• [EXERCISE] Copy the lines from the start of the records below through the line containing "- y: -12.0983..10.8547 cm", both included, and leave out the pictures.
Content starts
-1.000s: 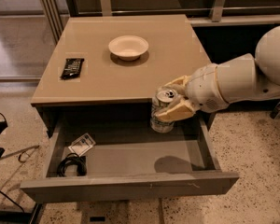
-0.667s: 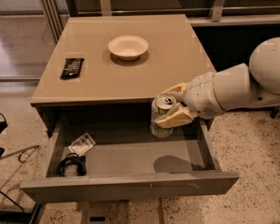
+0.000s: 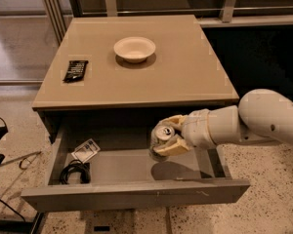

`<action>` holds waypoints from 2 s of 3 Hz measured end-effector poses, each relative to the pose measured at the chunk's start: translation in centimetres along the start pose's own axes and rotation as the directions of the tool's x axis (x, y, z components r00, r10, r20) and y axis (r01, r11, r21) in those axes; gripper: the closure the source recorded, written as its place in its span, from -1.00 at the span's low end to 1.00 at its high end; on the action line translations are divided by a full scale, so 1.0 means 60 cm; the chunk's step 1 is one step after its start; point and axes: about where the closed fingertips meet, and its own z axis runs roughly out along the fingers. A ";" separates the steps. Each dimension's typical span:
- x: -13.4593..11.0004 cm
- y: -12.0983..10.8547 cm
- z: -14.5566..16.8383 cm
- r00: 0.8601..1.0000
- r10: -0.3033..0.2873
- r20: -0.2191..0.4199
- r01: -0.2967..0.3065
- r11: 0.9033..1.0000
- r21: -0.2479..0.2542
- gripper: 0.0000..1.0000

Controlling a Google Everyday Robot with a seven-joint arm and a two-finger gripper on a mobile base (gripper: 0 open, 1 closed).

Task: Place 7up can into top drawer

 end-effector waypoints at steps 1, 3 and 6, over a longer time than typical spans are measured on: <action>0.056 0.025 0.056 1.000 0.009 0.011 -0.009 1.000 -0.018 1.00; 0.122 0.045 0.123 1.000 0.030 -0.007 -0.030 0.998 -0.048 1.00; 0.086 -0.005 0.128 0.999 0.036 -0.029 -0.038 0.998 -0.051 1.00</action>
Offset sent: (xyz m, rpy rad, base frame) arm -0.0057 0.0158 -0.1439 0.0015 0.0824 0.0158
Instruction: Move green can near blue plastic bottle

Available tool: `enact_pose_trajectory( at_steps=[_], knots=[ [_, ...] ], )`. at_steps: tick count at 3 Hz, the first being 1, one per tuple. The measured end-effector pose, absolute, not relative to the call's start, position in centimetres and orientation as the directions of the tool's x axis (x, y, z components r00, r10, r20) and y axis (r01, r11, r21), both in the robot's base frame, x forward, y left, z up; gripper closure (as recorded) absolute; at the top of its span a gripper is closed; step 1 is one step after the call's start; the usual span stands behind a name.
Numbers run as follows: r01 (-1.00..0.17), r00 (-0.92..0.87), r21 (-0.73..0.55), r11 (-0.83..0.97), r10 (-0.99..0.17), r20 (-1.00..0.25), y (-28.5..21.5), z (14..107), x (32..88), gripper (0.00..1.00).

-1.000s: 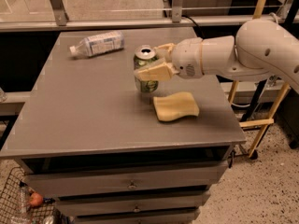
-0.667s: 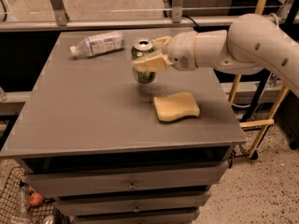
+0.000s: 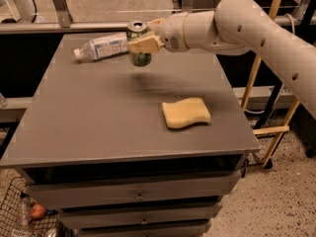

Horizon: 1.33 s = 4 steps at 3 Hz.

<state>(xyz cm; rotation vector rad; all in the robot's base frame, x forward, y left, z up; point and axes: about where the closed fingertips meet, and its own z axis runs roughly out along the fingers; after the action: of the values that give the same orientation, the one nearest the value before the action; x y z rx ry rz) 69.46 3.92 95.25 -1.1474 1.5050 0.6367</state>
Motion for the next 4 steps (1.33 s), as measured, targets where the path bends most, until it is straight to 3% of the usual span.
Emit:
enact_pose_trajectory(
  at_steps=[4],
  knots=[
    [-0.891, -0.025, -0.128, 0.435, -0.329, -0.944, 9.0, 91.8, 77.5, 1.00]
  ],
)
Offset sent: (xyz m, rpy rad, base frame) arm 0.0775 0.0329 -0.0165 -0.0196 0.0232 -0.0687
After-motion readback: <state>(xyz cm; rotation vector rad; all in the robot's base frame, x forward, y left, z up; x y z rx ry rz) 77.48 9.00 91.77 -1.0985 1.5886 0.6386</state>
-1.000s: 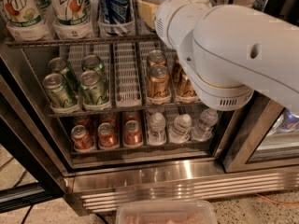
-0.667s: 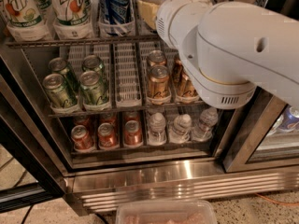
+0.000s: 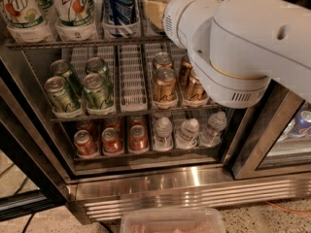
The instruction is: Pick pepsi can from top shelf of fridge
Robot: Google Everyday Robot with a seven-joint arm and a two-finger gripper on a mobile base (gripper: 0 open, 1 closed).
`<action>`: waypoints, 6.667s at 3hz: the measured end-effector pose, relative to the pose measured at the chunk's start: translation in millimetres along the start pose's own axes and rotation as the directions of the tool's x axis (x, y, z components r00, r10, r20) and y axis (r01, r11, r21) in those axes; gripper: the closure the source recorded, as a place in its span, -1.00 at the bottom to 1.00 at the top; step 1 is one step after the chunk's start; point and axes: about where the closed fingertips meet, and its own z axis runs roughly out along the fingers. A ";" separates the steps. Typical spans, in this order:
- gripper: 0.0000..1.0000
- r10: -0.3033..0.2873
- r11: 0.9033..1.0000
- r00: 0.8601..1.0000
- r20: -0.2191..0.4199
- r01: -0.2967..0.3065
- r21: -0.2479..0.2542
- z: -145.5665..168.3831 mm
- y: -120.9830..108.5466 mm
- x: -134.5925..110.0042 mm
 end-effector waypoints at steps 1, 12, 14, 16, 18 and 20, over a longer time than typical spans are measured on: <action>1.00 0.009 1.000 1.000 0.008 -0.009 -0.021 5.4 1.0 -7.7; 1.00 -0.100 0.993 0.995 0.008 0.100 -0.057 -16.2 -3.0 -57.3; 1.00 -0.135 0.988 0.991 -0.027 0.132 -0.078 -42.2 19.7 -56.5; 1.00 -0.183 0.971 0.973 -0.140 0.157 -0.179 -57.9 46.4 -33.5; 1.00 -0.208 0.963 0.969 -0.134 0.179 -0.200 -62.9 51.4 -34.9; 1.00 -0.334 0.935 0.935 -0.119 0.312 -0.169 -95.0 34.9 8.9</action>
Offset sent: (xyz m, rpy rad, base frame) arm 0.0430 0.0041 0.0338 -0.0538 0.0220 0.0442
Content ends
• [RESPONSE TO THE TASK]
-1.000s: 
-0.667s: 
+0.000s: 

`<action>` holds waypoints from 2 s of 3 Hz measured end-effector poses, each relative to the pose measured at the chunk's start: translation in centimetres along the start pose's own axes and rotation as the directions of the tool's x axis (x, y, z components r00, r10, r20) and y axis (r01, r11, r21) in those axes; gripper: the closure the source recorded, written as its place in its span, from -1.00 at the span's low end to 1.00 at its high end; on the action line translations are divided by a full scale, so 1.0 means 60 cm; the chunk's step 1 is one step after its start; point and axes: about where the closed fingertips meet, and its own z axis runs roughly out along the fingers. A ";" separates the steps. Each dimension's typical span:
- x: -13.4593..11.0004 cm
- y: -12.0983..10.8547 cm

The exercise asks for nothing more.